• _RECORDED DATA_
__________

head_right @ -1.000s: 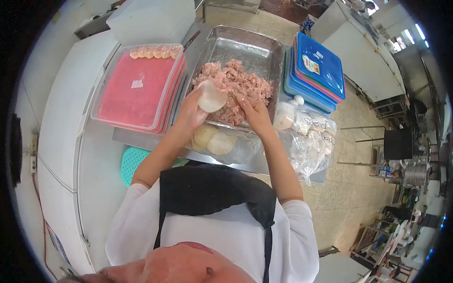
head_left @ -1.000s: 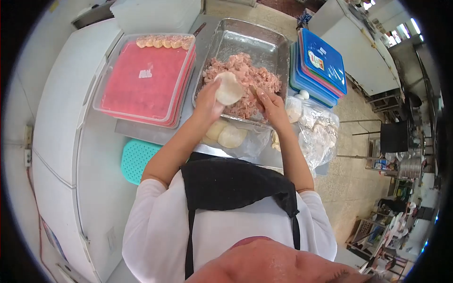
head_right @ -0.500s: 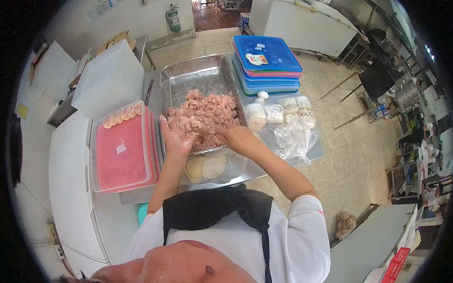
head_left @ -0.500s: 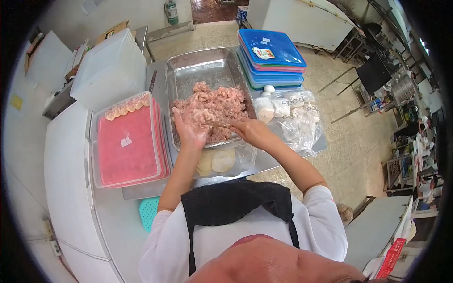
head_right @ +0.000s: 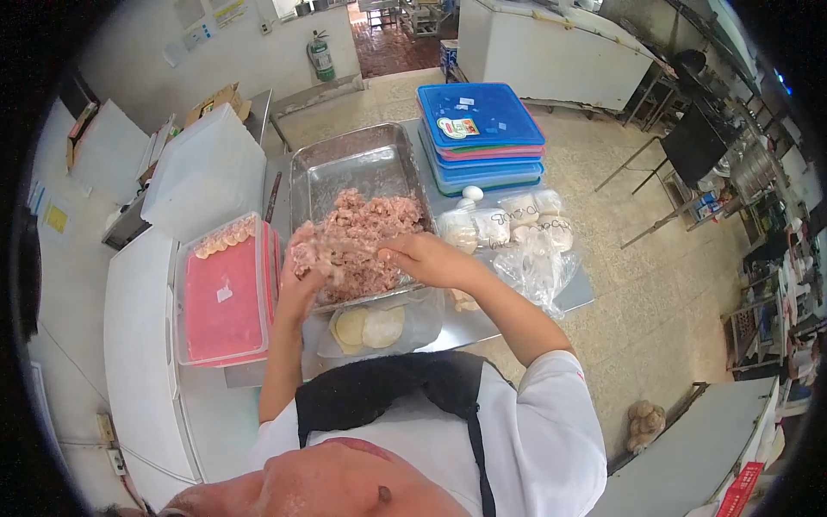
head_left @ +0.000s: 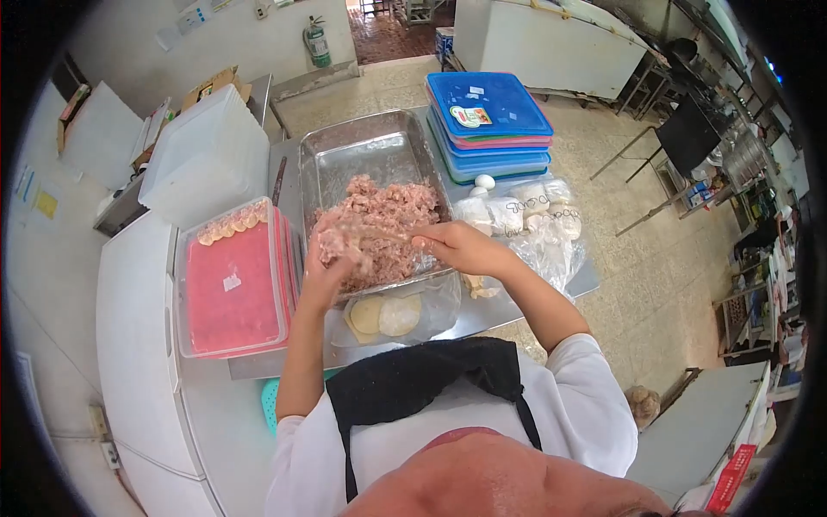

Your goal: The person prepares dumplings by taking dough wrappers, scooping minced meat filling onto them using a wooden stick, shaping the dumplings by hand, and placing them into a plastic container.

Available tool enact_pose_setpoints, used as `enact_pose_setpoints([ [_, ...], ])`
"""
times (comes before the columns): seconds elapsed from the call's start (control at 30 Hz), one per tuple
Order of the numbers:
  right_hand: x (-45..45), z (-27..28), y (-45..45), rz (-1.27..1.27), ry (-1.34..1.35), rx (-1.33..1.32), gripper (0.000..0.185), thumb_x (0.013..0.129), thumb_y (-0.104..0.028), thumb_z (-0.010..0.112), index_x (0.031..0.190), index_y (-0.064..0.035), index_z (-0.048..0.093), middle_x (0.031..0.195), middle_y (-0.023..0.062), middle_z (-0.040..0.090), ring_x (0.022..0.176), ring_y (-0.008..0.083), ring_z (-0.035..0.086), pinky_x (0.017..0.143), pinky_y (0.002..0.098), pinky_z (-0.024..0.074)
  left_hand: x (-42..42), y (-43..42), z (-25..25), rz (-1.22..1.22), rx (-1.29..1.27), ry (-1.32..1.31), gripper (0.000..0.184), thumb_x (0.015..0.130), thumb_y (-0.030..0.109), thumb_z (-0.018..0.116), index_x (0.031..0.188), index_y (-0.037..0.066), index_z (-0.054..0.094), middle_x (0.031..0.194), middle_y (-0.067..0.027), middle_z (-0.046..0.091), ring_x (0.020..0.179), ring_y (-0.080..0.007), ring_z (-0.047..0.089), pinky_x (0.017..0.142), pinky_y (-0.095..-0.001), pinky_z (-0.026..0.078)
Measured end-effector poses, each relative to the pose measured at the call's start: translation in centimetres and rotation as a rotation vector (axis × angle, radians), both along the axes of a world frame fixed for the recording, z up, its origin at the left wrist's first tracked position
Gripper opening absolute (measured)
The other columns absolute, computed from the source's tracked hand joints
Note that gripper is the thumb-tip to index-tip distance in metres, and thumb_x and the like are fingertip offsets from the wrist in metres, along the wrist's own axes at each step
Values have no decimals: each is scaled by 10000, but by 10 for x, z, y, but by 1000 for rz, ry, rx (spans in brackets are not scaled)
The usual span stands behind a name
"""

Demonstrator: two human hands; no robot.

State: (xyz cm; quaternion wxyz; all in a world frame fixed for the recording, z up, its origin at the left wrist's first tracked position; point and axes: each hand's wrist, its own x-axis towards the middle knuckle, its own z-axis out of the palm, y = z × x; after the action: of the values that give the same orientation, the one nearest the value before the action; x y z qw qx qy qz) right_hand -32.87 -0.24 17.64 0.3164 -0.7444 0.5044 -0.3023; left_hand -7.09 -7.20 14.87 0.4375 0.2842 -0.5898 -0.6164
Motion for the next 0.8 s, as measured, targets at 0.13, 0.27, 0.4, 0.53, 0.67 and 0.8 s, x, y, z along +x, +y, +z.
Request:
enact_pose_setpoints([
  [0.13,-9,18,0,159,58,-15,312,948,-250,548,1159,-30,618,964,199,657,892,370,627,778,398,492,-4,-9,0,55,-483,-365,738,682,153,765,1338,20,454,1241,-122,565,1124,-216,561,956,-342,436],
  [0.27,-6,-2,-8,247,86,-11,285,940,-256,547,1143,-78,638,932,191,665,869,368,636,764,423,496,3,-22,-3,-243,-517,-435,473,683,132,760,1122,14,628,1079,-87,653,1004,-186,606,889,-322,463],
  [0.4,-21,-47,-44,268,132,-122,250,906,-237,558,1102,-109,645,925,180,666,825,359,645,737,438,508,-2,-21,-24,-124,-393,-596,349,702,111,721,1030,10,664,972,-74,676,937,-167,620,843,-307,477],
  [0.53,-18,-32,-35,73,466,-345,285,842,-174,583,1118,-111,612,921,159,644,778,335,656,688,429,529,-5,-29,-70,145,-52,-607,284,727,121,741,977,6,669,867,-73,675,788,-141,617,732,-294,496],
  [0.67,-9,-80,-38,108,457,-456,301,820,-159,577,1117,-117,596,896,130,629,757,327,658,627,426,532,-13,-21,-67,178,179,-674,388,751,205,742,1047,-24,643,953,-120,673,897,-193,633,812,-319,501],
  [0.8,-48,-126,-66,25,579,-220,210,851,-185,577,1033,-108,647,868,131,649,807,321,664,666,436,534,-5,-18,-79,230,-120,-744,601,719,275,769,1197,-22,560,1135,-185,616,1099,-282,572,971,-365,430],
])
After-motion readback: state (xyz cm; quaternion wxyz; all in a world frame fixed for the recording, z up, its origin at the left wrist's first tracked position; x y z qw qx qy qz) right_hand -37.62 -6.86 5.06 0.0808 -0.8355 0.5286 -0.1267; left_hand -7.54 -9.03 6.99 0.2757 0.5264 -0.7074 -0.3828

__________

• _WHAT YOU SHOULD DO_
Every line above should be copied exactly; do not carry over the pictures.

• _OUTPUT FOR THIS EXERCISE_
head_right @ -1.000s: 
head_left @ -1.000s: 
head_right @ -0.500s: 
head_left @ -0.500s: 
head_right @ +0.000s: 
head_left @ +0.000s: 

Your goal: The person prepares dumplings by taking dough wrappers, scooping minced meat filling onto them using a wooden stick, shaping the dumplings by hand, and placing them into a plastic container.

Available tool enact_pose_setpoints, used as `enact_pose_setpoints([ [_, ...], ])`
"""
times (comes before the columns): seconds elapsed from the call's start (control at 30 Hz), one per tuple
Order of the numbers:
  right_hand: x (-45..45), z (-27..28), y (-45..45), rz (-1.27..1.27), ry (-1.34..1.35), rx (-1.33..1.32), gripper (0.000..0.185), thumb_x (0.013..0.129), thumb_y (-0.104..0.028), thumb_z (-0.010..0.112), index_x (0.031..0.190), index_y (-0.064..0.035), index_z (-0.048..0.093), middle_x (0.031..0.195), middle_y (-0.023..0.062), middle_z (-0.040..0.090), ring_x (0.022..0.176), ring_y (-0.008..0.083), ring_z (-0.035..0.086), pinky_x (0.017..0.143), pinky_y (0.002..0.098), pinky_z (-0.024..0.074)
  left_hand: x (-42..42), y (-43..42), z (-25..25), rz (-1.22..1.22), rx (-1.29..1.27), ry (-1.32..1.31), gripper (0.000..0.184), thumb_x (0.015..0.130), thumb_y (-0.030..0.109), thumb_z (-0.018..0.116), index_x (0.031..0.188), index_y (-0.037..0.066), index_z (-0.054..0.094), middle_x (0.031..0.194), middle_y (-0.067..0.027), middle_z (-0.046..0.091), ring_x (0.020..0.179), ring_y (-0.080..0.007), ring_z (-0.047..0.089), pinky_x (0.017..0.142), pinky_y (-0.095..-0.001), pinky_z (-0.026..0.078)
Measured end-effector poses, each relative to the pose measured at the call's start: translation in centimetres and rotation as a rotation vector (axis × angle, radians), both along the axes of a world frame fixed for the recording, z up, its origin at the left wrist's first tracked position
Gripper opening absolute (measured)
The other columns absolute, computed from the source's tracked hand joints
Note that gripper is the thumb-tip to index-tip distance in metres, and thumb_x and the like are fingertip offsets from the wrist in metres, along the wrist's own axes at each step
Values have no decimals: each is scaled by 10000, but by 10 for x, z, y, but by 1000 for rz, ry, rx (spans in brackets are not scaled)
The usual span stands behind a name
"""

Demonstrator: two human hands; no robot.

State: (xyz cm; quaternion wxyz; all in a world frame fixed for the recording, z up, its origin at the left wrist's first tracked position; point and axes: each hand's wrist, its own x-axis towards the middle knuckle, its own z-axis out of the palm, y = z × x; after the action: of the values that give the same orientation, the one nearest the value before the action; x y z qw qx qy qz) right_hand -32.87 -0.24 17.64 0.3164 -0.7444 0.5044 -0.3023; left_hand -7.09 -7.20 14.87 0.4375 0.2842 -0.5898 -0.6164
Motion for the next 0.8 s, as measured, targets at 0.13, 0.27, 0.4, 0.53, 0.67 and 0.8 s, x, y, z along +x, +y, +z.
Request:
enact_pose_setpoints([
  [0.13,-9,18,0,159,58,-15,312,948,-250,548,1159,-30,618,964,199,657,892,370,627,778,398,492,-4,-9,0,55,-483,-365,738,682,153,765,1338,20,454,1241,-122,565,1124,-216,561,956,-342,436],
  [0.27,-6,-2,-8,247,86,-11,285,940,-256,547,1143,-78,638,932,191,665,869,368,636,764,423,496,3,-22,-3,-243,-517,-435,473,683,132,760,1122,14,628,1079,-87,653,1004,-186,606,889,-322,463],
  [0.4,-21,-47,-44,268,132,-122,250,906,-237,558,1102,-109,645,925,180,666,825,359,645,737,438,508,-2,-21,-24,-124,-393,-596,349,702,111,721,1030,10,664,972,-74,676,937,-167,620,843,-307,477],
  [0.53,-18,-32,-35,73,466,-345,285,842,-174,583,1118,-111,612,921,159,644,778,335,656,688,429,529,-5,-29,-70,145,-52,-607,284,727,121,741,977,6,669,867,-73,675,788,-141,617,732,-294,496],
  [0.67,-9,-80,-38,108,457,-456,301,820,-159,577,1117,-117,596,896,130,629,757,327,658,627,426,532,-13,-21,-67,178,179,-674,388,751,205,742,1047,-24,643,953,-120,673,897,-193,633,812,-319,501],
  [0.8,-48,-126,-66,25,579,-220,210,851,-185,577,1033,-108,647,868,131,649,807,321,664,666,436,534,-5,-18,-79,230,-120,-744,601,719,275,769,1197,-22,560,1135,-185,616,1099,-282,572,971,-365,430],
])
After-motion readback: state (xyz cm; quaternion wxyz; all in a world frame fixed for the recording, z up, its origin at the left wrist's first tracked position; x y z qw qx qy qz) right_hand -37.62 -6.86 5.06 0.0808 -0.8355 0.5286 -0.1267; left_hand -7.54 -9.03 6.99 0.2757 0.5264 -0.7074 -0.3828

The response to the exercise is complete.